# [TASK ITEM]
Only lines with the word "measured" are wanted; copy each of them from the listing below.
BEGIN DATASET EXCERPT
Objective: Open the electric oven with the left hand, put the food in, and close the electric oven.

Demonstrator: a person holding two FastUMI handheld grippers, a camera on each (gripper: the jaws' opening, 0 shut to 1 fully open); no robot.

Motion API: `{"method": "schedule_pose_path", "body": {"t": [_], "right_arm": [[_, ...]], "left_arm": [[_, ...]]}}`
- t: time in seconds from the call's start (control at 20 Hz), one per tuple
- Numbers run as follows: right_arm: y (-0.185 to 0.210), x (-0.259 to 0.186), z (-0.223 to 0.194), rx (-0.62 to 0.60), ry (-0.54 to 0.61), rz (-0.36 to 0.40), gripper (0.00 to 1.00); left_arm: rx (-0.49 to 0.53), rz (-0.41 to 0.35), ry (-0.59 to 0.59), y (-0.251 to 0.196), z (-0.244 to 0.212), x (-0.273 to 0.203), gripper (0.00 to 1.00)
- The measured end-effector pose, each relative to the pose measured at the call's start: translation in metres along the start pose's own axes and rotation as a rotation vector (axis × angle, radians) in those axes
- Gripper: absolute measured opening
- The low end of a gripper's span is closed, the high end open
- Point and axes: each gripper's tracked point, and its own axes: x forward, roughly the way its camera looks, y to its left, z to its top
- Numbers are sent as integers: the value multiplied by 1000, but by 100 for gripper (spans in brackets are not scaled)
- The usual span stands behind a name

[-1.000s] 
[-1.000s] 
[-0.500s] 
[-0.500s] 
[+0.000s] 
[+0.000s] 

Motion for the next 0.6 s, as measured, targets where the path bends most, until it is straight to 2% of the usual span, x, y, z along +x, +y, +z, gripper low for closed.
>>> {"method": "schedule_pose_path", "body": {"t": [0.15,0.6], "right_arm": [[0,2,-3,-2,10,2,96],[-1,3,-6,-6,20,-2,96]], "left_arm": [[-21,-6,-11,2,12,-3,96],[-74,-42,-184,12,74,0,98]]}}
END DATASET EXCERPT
# [RESPONSE]
- The measured end-effector pose, each relative to the pose measured at the call's start: translation in metres along the start pose's own axes and rotation as a rotation vector (axis × angle, radians) in those axes
- Gripper: absolute measured opening
Motion for the next 0.6 s, as measured, targets where the path bends most, until it is straight to 2% of the usual span, x, y, z along +x, +y, +z, gripper low for closed.

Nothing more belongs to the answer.